The report makes clear the urgent need for gender-responsive action to tackle these linked crises. Interventions around natural resources, the environment and climate change, for example, provide significant opportunities for women’s political and economic leadership, and strengthen their contributions to peace. Sustainable natural resource programming also offers opportunities to mitigate sexual and gender-based violence in conflict. Recognizing that peace and security, human rights, and development are interdependent is vital to forge a better future, the report argues.

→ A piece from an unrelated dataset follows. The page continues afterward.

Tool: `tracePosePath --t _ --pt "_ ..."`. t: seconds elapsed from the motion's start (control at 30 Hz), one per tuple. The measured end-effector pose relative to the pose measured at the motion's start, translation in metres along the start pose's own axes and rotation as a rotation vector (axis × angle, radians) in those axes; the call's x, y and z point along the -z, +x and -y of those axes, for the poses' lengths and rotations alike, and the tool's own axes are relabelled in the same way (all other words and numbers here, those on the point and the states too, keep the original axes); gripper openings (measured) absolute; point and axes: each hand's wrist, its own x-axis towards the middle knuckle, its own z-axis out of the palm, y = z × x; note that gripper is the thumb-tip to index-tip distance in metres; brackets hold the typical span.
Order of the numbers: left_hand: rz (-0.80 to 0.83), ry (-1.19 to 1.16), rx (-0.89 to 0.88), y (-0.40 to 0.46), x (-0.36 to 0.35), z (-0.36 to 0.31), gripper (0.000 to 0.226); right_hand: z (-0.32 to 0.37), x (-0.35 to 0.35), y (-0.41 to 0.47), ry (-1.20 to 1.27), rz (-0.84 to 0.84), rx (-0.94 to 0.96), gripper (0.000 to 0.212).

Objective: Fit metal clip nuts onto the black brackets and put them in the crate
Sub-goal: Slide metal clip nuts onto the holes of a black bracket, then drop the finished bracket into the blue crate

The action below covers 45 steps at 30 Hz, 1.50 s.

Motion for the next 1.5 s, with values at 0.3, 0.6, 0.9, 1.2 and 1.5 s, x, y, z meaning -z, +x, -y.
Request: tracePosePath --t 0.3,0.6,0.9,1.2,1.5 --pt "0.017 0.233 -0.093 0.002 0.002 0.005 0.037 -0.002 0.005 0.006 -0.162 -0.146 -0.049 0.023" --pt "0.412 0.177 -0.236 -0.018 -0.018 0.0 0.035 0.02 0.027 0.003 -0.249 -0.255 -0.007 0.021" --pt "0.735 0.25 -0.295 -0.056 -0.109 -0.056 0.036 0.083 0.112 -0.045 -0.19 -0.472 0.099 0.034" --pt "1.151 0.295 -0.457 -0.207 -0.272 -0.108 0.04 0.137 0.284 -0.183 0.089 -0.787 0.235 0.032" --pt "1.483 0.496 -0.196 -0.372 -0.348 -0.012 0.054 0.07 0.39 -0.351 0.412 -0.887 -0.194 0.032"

“Gender inequality, climate vulnerability, and state fragility are strongly interlinked –we know, for example, that countries with higher values in one of these areas tend to score higher in the other two”, said UNDP Administrator Achim Steiner. “At the same time, aid targeting initiatives that empower women and promote gender equality remains very low. The concrete examples of these types of initiatives in action showcased in this report can help spur further research and inspire more opportunities to reinforce the roles of women in peacebuilding, which is fundamental to help us achieve the Sustainable Development Goals.”

“Strengthening the role of women in the management of natural resources also creates opportunities for them to act as peacebuilders and manage conflicts in non-violent manners,” adds Oscar Fernández-Taranco, Assistant Secretary-General for Peacebuilding Support.

Gender considerations should also be fully reflected in emerging policy and programming on climate-related security risks –not only to strengthen awareness and understanding of particular vulnerabilities, but also to highlight opportunities for leadership and inclusion of women and marginalized groups in decision-making processes.

More investment for gender equality and women’s empowerment is required in fragile states, including implications on human mobility, and especially in sectors related to natural resources, where it is particularly low.

“Building back better with a gender lens means ensuring our post-COVID economies tackle the fundamental inequalities in society and end violence against women,” said UN Women Executive Director, Phumzile Mlambo-Ngcuka. “Women are a powerful force to rebuild societies more securely, from providing food and shelter, to generating vital income and leading sustainable change.”